### WHAT THE TASK ASKS
Check every line of the data below for the string "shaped", and copy the ones that hold it.

[Source data]

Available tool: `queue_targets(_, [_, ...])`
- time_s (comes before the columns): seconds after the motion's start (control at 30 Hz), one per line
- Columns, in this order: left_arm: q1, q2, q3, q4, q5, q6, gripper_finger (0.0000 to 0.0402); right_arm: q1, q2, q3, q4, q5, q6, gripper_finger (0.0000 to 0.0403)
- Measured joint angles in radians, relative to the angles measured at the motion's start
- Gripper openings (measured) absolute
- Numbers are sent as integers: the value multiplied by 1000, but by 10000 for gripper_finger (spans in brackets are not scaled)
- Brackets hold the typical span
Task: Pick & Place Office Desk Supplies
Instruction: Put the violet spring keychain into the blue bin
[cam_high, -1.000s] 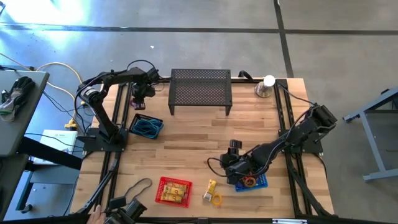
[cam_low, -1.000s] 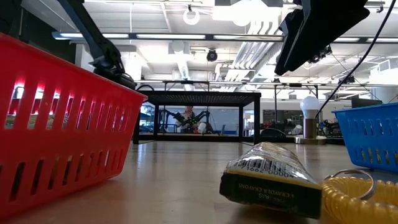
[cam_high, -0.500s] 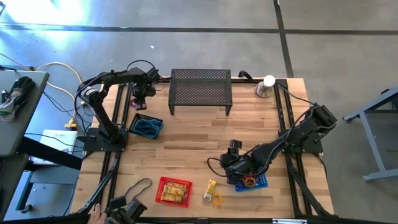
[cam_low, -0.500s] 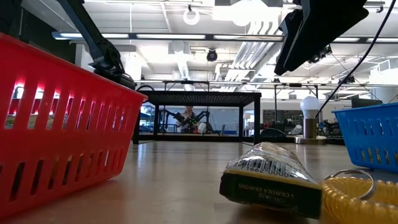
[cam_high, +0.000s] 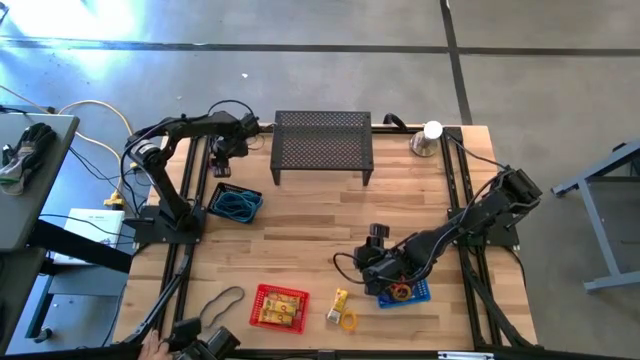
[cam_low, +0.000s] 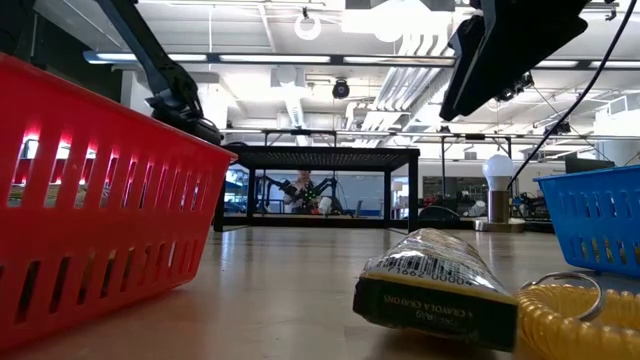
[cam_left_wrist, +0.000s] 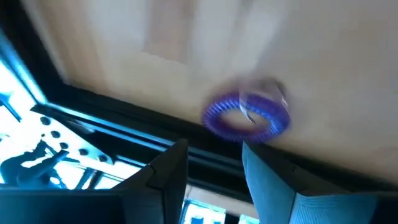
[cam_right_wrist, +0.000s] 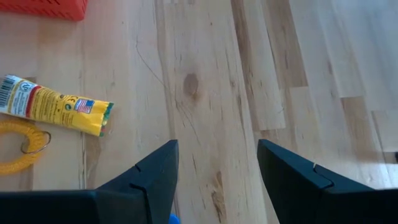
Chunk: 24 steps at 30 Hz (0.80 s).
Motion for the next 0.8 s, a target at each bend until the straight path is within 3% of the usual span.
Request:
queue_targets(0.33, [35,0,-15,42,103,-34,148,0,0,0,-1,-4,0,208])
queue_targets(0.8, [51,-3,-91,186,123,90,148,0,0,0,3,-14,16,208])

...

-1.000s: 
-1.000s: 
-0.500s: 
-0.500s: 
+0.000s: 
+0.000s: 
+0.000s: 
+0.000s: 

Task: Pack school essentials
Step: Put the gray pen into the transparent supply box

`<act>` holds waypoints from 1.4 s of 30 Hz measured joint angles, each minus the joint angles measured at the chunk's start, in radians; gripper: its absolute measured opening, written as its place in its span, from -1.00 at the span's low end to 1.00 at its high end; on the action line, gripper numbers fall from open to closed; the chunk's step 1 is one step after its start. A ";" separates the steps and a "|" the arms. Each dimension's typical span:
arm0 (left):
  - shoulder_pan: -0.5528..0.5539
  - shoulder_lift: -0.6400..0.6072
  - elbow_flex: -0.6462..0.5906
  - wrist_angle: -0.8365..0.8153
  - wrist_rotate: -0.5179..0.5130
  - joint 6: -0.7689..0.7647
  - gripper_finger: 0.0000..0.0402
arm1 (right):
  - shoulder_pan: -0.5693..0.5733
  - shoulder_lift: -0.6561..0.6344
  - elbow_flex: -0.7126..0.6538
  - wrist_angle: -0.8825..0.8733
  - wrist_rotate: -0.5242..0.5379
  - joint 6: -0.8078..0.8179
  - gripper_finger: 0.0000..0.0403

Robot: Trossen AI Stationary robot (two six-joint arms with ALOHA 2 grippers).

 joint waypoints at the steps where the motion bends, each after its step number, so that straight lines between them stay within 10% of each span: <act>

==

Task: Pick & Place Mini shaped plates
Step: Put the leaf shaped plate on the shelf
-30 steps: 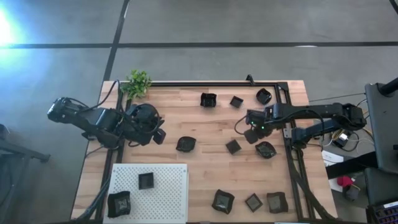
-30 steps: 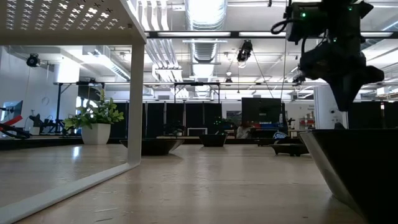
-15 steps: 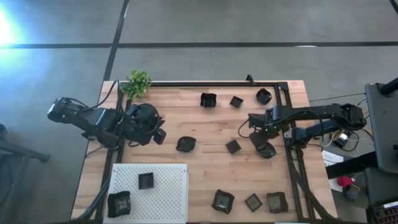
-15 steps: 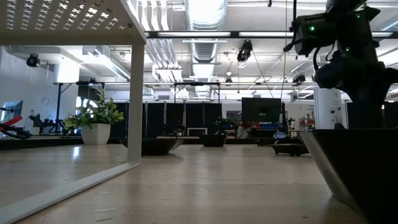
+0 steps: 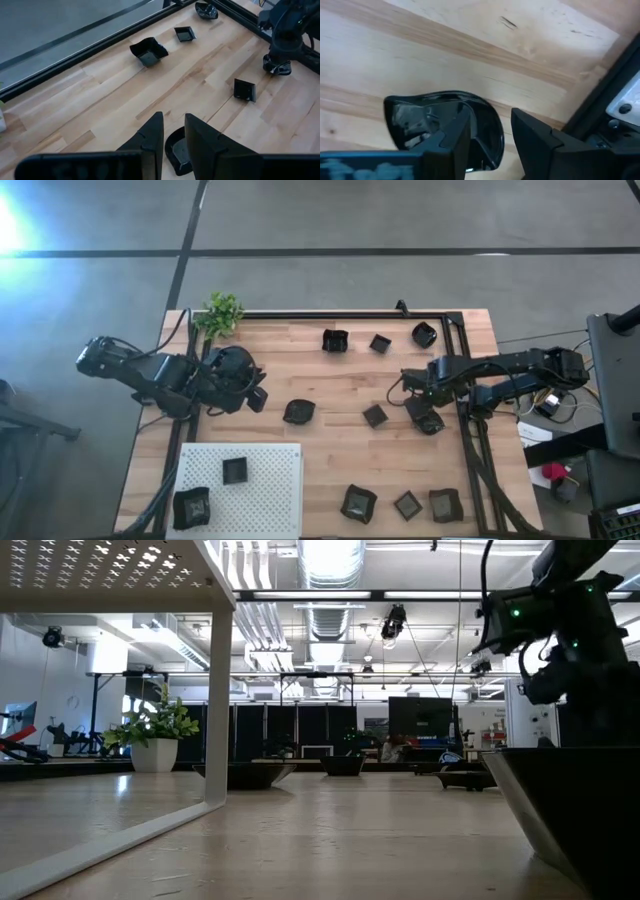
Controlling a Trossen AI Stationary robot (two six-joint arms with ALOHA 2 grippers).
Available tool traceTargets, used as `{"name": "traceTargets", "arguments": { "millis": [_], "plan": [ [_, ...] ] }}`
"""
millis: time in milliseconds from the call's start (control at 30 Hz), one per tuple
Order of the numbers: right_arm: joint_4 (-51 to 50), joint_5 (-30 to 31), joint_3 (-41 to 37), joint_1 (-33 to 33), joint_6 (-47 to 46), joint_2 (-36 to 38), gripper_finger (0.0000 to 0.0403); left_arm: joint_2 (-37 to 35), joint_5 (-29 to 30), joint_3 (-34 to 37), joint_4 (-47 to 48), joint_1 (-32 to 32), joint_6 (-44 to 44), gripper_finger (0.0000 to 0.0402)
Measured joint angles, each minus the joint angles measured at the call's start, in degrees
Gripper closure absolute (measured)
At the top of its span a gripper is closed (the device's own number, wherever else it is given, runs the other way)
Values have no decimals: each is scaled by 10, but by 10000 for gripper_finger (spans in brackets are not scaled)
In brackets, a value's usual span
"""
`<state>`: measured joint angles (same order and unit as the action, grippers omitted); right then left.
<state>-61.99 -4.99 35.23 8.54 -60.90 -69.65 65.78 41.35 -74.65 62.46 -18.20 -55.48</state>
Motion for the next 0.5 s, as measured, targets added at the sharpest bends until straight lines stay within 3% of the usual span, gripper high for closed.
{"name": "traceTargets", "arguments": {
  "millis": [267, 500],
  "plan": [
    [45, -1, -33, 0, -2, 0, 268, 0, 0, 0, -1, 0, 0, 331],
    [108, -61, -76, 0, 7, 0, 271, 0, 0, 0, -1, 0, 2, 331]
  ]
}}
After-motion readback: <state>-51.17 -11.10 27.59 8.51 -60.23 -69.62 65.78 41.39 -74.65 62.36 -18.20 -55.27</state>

### RESULT FOR THIS TASK
Task: Pick & Place Mini shaped plates
Step: Put the leaf shaped plate on the shelf

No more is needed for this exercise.